The scent of Paris changes with the season but the colours change too, the light changes. The Summer light can be blinding for some, for Northern people who don’t get to see blue skies very often. For Australians and no doubt those from other Southern places of wide open views, the almost sweat-free Paris Summer is something to rejoice. Sweat-free if you come from a place, like I do, that’s humid for 6 months of the year. Perhaps it’s something you would only notice if you’re accustomed to tropical weather

Autumn, l’automne, the leaves falling {and rotting} in the street, a trap for new players, don’t ride your bike over them. Dampness, if it has a scent, and for me, oil paint. Autumn is the time for FIAC, the international art show with shows and open studios all over the city. October also evokes the paper-smell of Shakespeare and Co bookshop, the onion soup from the café across the road, the not-unpleasant beery smell of the Irish pub on the quai.

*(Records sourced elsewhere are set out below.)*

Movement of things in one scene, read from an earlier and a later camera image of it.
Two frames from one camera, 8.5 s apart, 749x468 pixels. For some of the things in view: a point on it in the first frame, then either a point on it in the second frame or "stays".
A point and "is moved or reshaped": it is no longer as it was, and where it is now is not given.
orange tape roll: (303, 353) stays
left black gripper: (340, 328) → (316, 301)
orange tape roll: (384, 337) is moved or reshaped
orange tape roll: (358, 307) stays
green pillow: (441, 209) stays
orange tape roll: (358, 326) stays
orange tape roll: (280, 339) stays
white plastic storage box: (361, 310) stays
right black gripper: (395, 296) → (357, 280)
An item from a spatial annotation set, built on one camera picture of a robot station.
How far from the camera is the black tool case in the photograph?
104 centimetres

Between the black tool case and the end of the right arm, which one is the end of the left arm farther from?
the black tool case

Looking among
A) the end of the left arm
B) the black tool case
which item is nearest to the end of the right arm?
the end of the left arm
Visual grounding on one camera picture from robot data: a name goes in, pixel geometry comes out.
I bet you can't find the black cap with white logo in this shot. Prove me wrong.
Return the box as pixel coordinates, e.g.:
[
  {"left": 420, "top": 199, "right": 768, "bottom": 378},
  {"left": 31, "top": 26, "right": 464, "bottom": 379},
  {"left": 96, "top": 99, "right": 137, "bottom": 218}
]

Winter, hiver, has the smell of wood smoke, usually around the Ile St Louis where people still have fireplaces. Everywhere else just has the vaguely-methane smell of gas. {My favourite French movie, Un Coeur en Hiver, is all brooding and chic, heartbreak and cigarettes. Sublime.} Paris in winter smells of hot chocolate, pizza, crispy French fries in a twist of paper, mayonnaise dolloped on top, eaten while navigating the packed night-time streets of Pigalle and Montmartre, and chestnuts, cooked over an open fire in a shopping cart on the pavement outside Galeries Lafayette.

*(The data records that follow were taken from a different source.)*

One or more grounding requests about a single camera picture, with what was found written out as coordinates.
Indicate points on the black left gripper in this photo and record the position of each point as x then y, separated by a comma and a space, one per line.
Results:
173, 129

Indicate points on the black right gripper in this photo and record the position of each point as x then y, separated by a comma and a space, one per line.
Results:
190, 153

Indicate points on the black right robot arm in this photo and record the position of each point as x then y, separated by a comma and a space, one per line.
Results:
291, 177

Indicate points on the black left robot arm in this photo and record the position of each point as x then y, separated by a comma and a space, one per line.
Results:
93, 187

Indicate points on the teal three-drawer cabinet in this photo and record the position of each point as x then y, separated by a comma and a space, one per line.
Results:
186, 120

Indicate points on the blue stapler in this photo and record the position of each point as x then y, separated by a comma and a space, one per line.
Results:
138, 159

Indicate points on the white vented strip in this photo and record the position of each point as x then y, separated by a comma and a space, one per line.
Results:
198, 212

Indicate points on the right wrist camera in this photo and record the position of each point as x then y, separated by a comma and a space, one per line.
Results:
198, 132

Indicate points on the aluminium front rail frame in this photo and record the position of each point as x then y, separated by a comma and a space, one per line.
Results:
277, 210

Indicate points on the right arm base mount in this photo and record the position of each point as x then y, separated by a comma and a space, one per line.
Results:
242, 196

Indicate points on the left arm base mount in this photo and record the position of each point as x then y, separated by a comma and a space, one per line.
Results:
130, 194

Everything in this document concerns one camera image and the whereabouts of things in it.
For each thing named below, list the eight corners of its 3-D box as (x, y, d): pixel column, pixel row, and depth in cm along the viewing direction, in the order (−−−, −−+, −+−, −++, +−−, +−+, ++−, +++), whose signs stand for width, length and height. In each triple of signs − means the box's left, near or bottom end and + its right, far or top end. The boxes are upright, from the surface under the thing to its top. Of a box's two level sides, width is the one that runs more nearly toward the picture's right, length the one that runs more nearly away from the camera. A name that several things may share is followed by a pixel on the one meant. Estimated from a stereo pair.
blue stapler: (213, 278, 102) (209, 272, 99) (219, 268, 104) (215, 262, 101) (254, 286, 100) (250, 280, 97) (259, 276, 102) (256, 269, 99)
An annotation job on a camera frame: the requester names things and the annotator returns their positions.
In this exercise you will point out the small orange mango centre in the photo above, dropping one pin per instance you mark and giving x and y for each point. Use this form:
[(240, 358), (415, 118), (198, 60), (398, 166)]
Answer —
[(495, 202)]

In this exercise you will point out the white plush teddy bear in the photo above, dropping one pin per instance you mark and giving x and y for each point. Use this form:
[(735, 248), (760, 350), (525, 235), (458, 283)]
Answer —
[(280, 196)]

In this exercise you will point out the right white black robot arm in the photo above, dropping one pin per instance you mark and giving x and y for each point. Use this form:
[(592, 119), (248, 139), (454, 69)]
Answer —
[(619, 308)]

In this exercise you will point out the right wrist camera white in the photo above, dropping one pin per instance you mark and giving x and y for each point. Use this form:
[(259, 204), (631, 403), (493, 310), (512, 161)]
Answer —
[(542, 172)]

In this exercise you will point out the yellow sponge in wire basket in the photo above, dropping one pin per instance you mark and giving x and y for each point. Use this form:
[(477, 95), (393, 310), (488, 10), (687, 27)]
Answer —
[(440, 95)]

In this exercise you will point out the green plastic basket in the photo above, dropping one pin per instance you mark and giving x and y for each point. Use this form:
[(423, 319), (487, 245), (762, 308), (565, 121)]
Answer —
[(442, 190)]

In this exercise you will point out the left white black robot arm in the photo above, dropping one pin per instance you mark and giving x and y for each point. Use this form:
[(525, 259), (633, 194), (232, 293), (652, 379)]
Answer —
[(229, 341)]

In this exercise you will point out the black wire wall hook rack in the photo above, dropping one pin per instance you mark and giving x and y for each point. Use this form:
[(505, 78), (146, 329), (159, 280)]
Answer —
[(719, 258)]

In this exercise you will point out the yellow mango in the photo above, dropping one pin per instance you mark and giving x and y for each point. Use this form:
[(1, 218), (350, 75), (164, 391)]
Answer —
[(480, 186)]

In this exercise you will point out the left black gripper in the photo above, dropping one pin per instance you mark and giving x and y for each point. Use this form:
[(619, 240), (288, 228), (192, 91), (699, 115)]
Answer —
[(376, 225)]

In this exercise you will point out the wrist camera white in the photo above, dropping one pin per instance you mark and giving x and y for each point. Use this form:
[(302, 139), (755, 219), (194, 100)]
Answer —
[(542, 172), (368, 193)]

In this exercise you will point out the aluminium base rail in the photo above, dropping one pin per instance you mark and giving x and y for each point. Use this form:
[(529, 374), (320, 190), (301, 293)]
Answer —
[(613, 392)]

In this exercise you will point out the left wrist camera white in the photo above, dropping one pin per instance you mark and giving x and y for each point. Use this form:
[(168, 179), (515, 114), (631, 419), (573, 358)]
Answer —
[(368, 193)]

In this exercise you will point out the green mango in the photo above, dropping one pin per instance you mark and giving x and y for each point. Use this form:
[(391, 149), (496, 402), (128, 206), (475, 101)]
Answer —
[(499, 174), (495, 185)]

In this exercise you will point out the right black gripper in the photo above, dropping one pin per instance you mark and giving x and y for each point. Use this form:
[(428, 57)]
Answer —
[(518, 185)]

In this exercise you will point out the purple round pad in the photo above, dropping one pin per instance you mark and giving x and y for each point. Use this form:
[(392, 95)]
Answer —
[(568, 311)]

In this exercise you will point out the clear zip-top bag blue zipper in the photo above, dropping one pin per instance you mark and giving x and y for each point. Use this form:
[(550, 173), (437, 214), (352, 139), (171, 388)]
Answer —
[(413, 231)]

I am sure if I asked those unfortunate to be homeless in Paris, what they smell is the same as me, but the cold is a novelty for me, until I finally drag myself back to my Airbnb near the Eiffel Tower. I carry spare change to give to the little Roma children standing with their parents outside the palaces of consumerism.

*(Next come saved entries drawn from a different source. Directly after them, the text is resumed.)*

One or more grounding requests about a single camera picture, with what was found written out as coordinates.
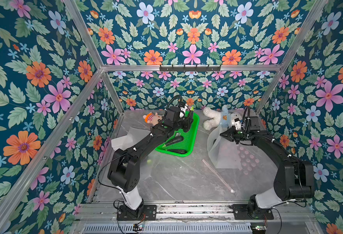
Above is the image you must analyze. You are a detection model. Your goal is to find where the green plastic basket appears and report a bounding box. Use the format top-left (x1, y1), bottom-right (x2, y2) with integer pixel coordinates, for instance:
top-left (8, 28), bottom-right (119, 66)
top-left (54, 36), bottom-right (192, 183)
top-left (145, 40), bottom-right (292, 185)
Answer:
top-left (155, 113), bottom-right (200, 157)

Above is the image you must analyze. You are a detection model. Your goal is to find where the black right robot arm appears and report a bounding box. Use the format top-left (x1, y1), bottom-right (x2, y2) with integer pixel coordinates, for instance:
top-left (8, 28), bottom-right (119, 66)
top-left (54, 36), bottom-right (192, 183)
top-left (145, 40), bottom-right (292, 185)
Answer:
top-left (220, 117), bottom-right (315, 213)

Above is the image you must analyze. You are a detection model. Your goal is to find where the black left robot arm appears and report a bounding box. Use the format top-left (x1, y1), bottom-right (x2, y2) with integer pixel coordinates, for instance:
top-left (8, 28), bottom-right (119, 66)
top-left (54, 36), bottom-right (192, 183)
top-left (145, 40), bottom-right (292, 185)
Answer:
top-left (108, 104), bottom-right (194, 213)

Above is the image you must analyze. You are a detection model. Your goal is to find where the clear zip-top bag pink zipper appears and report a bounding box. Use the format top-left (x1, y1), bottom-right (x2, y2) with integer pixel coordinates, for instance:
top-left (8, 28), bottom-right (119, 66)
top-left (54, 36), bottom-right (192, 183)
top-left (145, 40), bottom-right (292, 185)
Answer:
top-left (202, 160), bottom-right (235, 194)

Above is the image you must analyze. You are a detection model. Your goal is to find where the cartoon doll head toy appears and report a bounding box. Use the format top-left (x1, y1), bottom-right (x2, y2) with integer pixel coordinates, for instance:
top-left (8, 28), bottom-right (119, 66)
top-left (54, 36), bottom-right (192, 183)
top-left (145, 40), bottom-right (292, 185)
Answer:
top-left (143, 112), bottom-right (163, 126)

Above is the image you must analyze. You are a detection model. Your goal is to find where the white teddy bear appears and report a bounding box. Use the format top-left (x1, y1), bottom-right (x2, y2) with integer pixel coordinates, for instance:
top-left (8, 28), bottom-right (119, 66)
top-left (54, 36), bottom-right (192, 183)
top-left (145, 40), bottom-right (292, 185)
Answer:
top-left (203, 105), bottom-right (242, 130)

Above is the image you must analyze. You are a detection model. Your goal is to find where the white plastic box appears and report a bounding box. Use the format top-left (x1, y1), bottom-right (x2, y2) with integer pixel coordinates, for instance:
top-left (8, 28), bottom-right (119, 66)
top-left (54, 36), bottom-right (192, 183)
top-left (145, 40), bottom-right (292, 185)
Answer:
top-left (111, 136), bottom-right (127, 151)

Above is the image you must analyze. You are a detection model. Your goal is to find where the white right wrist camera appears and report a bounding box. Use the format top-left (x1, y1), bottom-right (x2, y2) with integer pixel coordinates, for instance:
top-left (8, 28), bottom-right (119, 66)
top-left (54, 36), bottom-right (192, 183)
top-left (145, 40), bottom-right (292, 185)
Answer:
top-left (232, 117), bottom-right (242, 130)

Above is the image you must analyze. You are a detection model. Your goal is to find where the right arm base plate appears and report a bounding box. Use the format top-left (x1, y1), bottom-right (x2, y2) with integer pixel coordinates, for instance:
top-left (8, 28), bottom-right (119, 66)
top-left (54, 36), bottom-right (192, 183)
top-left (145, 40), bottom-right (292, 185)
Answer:
top-left (230, 204), bottom-right (274, 220)

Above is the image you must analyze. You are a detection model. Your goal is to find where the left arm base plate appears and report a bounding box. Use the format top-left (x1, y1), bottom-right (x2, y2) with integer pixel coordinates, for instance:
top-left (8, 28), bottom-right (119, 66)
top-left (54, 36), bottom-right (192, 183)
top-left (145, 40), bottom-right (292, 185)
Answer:
top-left (117, 205), bottom-right (157, 221)

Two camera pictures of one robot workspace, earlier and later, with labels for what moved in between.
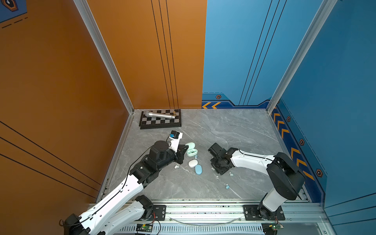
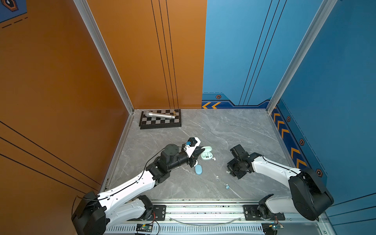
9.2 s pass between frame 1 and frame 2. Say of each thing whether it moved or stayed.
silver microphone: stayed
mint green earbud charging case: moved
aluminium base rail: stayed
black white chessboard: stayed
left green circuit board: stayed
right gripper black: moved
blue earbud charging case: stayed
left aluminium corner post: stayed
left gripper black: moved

Is it a little mean of me to say Paris smells of truck fumes and Gauloises? France still allows cigarette companies to advertise, even in magazines marketed to teenagers. Cigarette smoking is not permitted in museums bien sûr, quelle horreur, but last time I was there I noticed that a lot of restaurants, cinemas and clubs had banned it too, or at least begun to frown upon it. {I was fed up, by the end of my three-week stint, of smoke being blown in my face.}

Paris is a big, grown-up city, full of people and cars {and trucks} and it’s going to have unpleasantness of garbage bins waiting on the kerb, along with the heady perfumes of the flower shops on every second street corner. The French invented perfume {didn’t they?} or at least perfected them to cover the aromas coming up from the unpaved streets and the polluted river that was more than once in history choked with rotting bodies.

And I complain about all the keys in the river!


  1. Rusty Flueckiger

    Would love to hqve seen her face when you said that about the candle, but love the description of Paris – the good and bad. As i have never ridden over wer autumn leaves – i am guessing you are warning as they would be a bit like an oil slick, very slippy?